El sangriento recuerdo de Villadangos

La localidad leonesa rememora un año más la Batalla de Villadangos, ocurrida en otoño de 1.111, en la que las tropas de Alfonso I de Aragón tendieron una cruenta emboscada al ejército de la reina leonesa Doña Urraca

Recreación de la Batalla de Villadangos. / Sandra Santos
SANDRA SANTOSVilladangos del Páramo

Al igual que en la actualidad, Villadangos del Páramos era un cruce de caminos en el año 1.111. Esto ocasionó que la localidad leonesa fuera el escenario de una de las batallas más cruentas y sangrientas de la historia del Reino de León.

Este sábado, y como cada año, sus vecinos han remomemorado aquel histórico día con una emocionante representación teatral en la Plaza Mayor, que supone el pistoletazo de salida a un fin de semana lleno de cultura, historia y teatro para conocer las raíces de esta localidad.

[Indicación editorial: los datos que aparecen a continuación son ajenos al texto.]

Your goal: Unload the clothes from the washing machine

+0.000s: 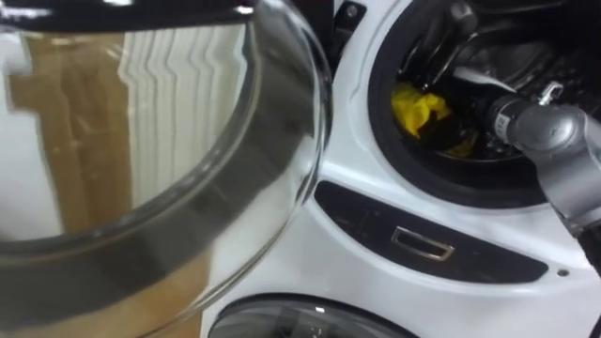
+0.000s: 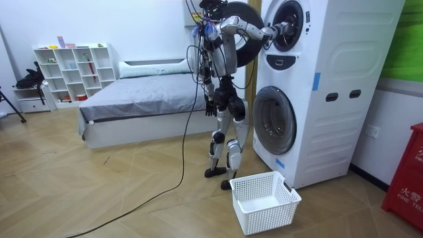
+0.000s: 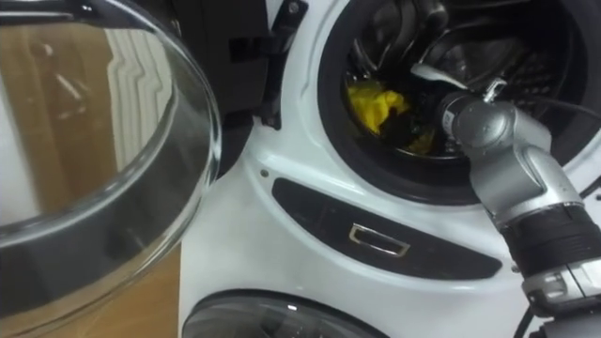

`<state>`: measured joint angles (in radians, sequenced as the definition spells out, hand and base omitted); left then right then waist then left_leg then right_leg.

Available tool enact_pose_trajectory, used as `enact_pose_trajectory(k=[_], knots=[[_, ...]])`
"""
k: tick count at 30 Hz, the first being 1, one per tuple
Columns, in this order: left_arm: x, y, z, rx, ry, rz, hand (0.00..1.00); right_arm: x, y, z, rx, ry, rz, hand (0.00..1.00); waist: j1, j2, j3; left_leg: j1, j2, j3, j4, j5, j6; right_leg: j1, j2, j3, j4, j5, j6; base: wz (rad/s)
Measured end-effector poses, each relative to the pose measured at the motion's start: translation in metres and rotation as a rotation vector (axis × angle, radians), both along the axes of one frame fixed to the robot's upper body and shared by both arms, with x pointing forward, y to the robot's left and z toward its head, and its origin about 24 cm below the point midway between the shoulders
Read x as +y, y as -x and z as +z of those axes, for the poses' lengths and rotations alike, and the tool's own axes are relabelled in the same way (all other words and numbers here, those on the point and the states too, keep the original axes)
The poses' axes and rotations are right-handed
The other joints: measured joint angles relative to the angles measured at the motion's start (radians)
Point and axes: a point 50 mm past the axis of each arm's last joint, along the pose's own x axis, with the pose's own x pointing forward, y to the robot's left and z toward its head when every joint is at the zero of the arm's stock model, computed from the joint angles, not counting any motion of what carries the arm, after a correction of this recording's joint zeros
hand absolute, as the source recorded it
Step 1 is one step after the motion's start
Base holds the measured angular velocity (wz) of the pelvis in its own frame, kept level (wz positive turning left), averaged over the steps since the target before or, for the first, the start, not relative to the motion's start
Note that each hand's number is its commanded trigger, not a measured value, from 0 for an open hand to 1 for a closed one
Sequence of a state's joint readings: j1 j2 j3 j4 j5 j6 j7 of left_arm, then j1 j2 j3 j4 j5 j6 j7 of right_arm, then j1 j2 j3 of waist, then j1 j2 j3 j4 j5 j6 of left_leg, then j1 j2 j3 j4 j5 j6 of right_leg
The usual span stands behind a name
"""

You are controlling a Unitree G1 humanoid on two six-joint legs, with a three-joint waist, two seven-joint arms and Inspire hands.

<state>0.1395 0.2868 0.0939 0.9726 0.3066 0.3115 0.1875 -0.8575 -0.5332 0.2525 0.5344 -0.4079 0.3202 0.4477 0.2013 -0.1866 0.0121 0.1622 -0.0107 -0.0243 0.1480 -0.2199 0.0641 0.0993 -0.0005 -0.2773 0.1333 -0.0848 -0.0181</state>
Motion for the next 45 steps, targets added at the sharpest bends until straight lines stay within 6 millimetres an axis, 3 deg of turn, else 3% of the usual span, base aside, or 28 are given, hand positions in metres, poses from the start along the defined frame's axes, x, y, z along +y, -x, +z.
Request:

Villadangos regresó al otoño de 1.111. Por un lado, las tropas de Alfonso I de Aragón. Por otro, el ejército de Doña Urraca de León, su esposa, que contará con unos aliados muy importantes, las tropas gallegas, que un año antes habían estado bajo el mandato de Alfonso I.

Después de que Doña Urraca liberase Lugo, las tropas leonesas volvían a casa e hicieron una parada en Villadangos del Páramos, exactamente el lugar en el que su marido tenía preparada una emboscada.

La historia relata que el ejército leonés no tenía más de 250 caballeros, mientras que las tropas aragonesas de Alfonso I contaban con 700 caballeros y 2.000 soldados. Parecía un imposible, y así lo fue. Pese a la gran resistencia de las tropas de León, que utilizaron arcos, espadas, palos, peidras y cualquier arma que encontraban, Alfonso I venció de forma aplastante.

Esta batalla sirvió, al menos, para salvar la vida del hijo de Urraca, Alfonso Raimúndez, perseguido por las tropas de su padre, Alfonso El Batallador. La intervención del arzobispo Gelmírez, que se llevó al pequeño, fue clave para que siguiera con vida.

La localidad leonesa recrea una batalla, llamada La Matanza por la gran cantidad de sangre que derramó, y que se convirtió en un punto de inflexión en la historia del Reino de León.